Task requirements:
The material below is to be copied exactly from the line with "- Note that" up to and including the line with "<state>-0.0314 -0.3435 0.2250", with nothing else kept and no pictures.

Collected material:
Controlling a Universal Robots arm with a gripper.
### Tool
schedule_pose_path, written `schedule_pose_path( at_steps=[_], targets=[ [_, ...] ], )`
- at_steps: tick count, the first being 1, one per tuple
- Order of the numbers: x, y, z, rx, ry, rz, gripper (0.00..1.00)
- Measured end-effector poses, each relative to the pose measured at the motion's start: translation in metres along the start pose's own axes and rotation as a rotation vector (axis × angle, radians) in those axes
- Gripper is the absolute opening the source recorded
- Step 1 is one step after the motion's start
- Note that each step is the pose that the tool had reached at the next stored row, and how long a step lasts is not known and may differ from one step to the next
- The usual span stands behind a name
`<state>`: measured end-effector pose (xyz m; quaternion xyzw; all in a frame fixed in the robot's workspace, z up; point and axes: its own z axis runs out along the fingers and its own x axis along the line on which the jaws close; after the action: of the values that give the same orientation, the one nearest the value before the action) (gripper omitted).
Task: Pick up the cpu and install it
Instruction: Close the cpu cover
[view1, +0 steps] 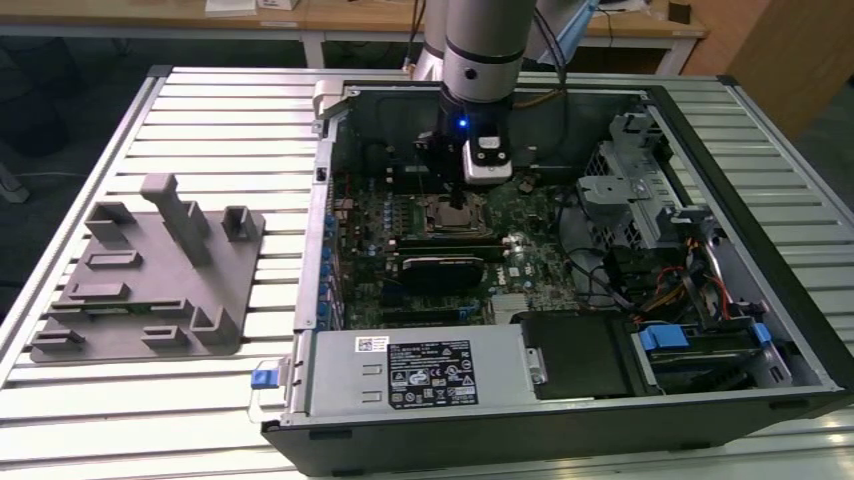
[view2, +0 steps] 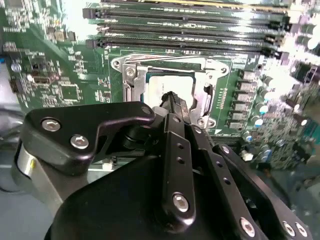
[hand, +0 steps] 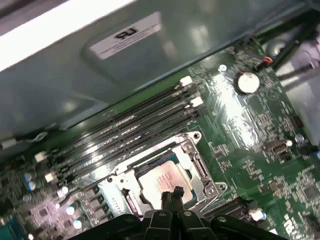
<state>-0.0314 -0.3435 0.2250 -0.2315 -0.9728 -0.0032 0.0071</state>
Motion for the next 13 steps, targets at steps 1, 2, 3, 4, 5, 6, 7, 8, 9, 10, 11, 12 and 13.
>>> schedule_pose_path(
  at_steps=[1,2,3,4,5,6,7,8,9,10,11,12,13],
  targets=[
    [0.0,0.0,0.0001,0.0003,0.0,-0.018,0.11],
    [0.0,0.0,0.0003,0.0006,0.0001,-0.036,0.11],
    [0.0,0.0,0.0004,0.0008,0.0002,-0.056,0.11],
    [0.0,0.0,0.0006,0.0011,0.0002,-0.074,0.11],
    [0.0,0.0,0.0007,0.0014,0.0003,-0.092,0.11],
    [0.0,0.0,0.0008,0.0017,0.0003,-0.11,0.11],
    [0.0,0.0,0.001,0.002,0.0004,-0.128,0.11],
    [0.0,0.0,0.0011,0.0022,0.0004,-0.146,0.11],
    [0.0,0.0,0.0013,0.0025,0.0005,-0.164,0.11],
    [0.0,0.0,0.0014,0.0027,0.0005,-0.182,0.11],
    [0.0,0.0,0.0015,0.0029,0.0007,-0.201,0.11],
    [0.0,0.0,0.0017,0.0029,0.0008,-0.219,0.11],
    [0.0,0.0,0.0018,0.0029,0.001,-0.237,0.11]
  ],
)
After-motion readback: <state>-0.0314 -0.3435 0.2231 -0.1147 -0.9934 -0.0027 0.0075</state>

Response to the exercise:
- Note that each step is the pose that the tool had reached at the next stored row, and how long a step lasts is not known and may differ from one step to the next
- The usual span stands behind a name
`<state>`: measured end-effector pose (xyz m; quaternion xyzw; all in a frame fixed in the robot's workspace, z up; point and axes: its own z axis runs out along the fingers and its own x axis along the line on which the jaws close; after the action: of the values that give the same orientation, the one nearest the value before the action) (gripper omitted).
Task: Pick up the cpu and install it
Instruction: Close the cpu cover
[view1, +0 steps] 
[view2, +0 steps] 
[hand, +0 steps] 
<state>-0.0314 -0.3435 0.2250 -0.2315 -0.9728 -0.0032 0.0071</state>

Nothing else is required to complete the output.